Old Faces, New Place For Detective Jury

BEFORE there was the sitcom, there was the detective mystery. The success formula of each is much the same: a regular cast of often-eccentric characters around a likeable, gifted central figure operating from a recognizable locale.

It worked for Sherlock Holmes and for Cheers. Part of the key to reader and viewer loyalty is familiarity: One feels at home in this fictional place and with these characters and wants to see how they react to and resolve the next challenge they face.

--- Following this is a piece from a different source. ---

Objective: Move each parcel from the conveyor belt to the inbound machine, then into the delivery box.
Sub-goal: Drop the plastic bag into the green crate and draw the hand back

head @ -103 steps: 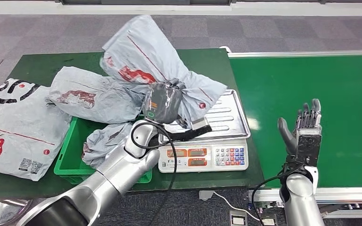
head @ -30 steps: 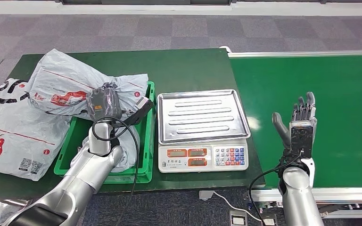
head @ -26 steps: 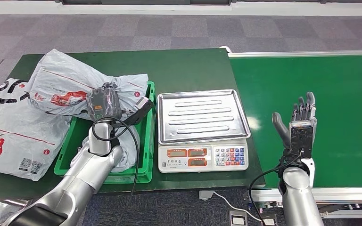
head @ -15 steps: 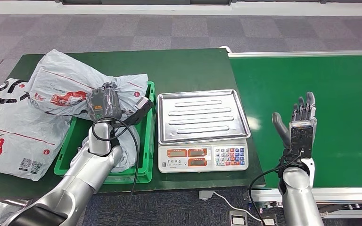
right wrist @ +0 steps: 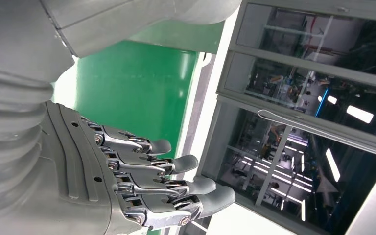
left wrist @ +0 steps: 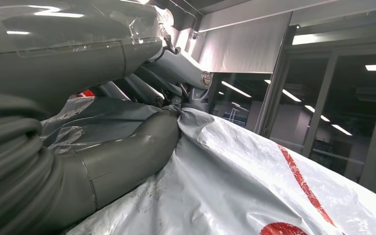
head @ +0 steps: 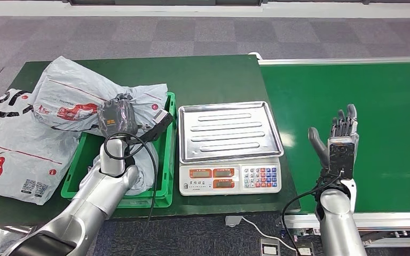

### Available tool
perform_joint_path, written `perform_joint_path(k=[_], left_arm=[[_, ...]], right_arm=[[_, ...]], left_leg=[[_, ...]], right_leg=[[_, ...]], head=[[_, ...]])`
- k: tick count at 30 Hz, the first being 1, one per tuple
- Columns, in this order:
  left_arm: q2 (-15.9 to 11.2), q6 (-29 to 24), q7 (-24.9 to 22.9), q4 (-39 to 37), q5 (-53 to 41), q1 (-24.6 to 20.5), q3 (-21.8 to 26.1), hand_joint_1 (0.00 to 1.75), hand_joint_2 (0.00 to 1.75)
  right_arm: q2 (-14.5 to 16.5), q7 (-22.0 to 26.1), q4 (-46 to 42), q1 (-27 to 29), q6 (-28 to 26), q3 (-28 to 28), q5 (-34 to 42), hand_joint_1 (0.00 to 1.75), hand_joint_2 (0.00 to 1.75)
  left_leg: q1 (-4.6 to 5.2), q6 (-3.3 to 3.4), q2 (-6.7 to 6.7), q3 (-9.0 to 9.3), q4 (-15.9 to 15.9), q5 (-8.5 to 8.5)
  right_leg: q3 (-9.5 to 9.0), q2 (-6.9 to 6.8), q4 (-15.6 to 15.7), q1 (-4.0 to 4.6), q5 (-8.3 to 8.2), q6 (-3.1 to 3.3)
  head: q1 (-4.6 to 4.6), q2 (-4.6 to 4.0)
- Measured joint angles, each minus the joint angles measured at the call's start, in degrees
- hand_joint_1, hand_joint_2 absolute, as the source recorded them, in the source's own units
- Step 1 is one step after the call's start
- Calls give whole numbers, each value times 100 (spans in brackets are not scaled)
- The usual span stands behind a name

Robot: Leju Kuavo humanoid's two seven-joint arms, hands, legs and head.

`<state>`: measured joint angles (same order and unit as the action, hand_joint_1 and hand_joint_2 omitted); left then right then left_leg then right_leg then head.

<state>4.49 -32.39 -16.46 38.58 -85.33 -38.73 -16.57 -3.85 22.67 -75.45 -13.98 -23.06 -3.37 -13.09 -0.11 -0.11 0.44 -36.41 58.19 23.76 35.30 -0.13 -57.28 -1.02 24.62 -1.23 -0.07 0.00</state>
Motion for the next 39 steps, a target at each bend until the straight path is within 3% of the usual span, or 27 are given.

Martha Grimes has created such a world with her Richard Jury mysteries. In her latest, "The Horse You Came In On," the fun is, as always, with the characters that readers of her novels have come to know well. The star is Superintendent Jury of Scotland Yard, sparring with the irascible Chief Superintendent Racer. At home, Jury coexists with Mrs. Wassermann, the war refugee on the floor below, and Carole-anne Palutski, a young and somewhat flaky aspiring actress above. On the road, the hypochondriac Serge ant Wiggins keeps him company.

Assisting Jury in his investigations is Melrose Plant, an earl who has renounced his title and calls to mind Dorothy Sayers's Lord Peter Wimsey. Plant lives in the Northhamptonshire village of Long Piddleton, surrounded by a potpourri of artsy neighbors including Vivian Rivington, the village's most-eligible female, who's been engaged for years now to an Italian count, but for whom Jury has certain feelings.

As always, Grimes's latest mystery is named for a pub in which much of the action takes place; the twist is that this one is located in Baltimore. The death of an elderly woman in London's Tate Gallery has brought Jury to America to investigate the murder of Philip Calvert, a researcher at the Barnes Foundation in Philadelphia.

Plant has come along at the request of a friend he met during the pair's last case, who wants him to look into the death of Beverly Brown, her student at Johns Hopkins University. Before her death, Brown claimed to have discovered a lost Edgar Allan Poe manuscript. Opinion at the university is split over whether or not it is genuine. Throw into this mix the killing of a homeless man, John-Joy, which may be connected with Brown's murder, and the stage is set.

Grimes, who is a Maryland resident herself, manages to drop entertaining bits of Baltimore lore all over the place: Who is the stranger who brings flowers to Poe's grave each year on his birthday? Will Baltimore ever get a National Football League team again? The characters also visit the National Aquarium and Oriole Park at Camden Yards as well as Fells Point and various other "Bawlmer" locales.

Grimes also gets mileage out of the collision of British and American cultures here, especially as the aristocratic Plant navigates around town with a taxi driver whose historical narration is a bit off.

Readers should be warned that the language often descends to the level of the street - perhaps a more often than is necessary. I wouldn't rate this as Grimes's best Jury mystery, but it's entertaining nonetheless. Old fans will not be disappointed; "The Horse You Came In On," should win Grimes some new ones.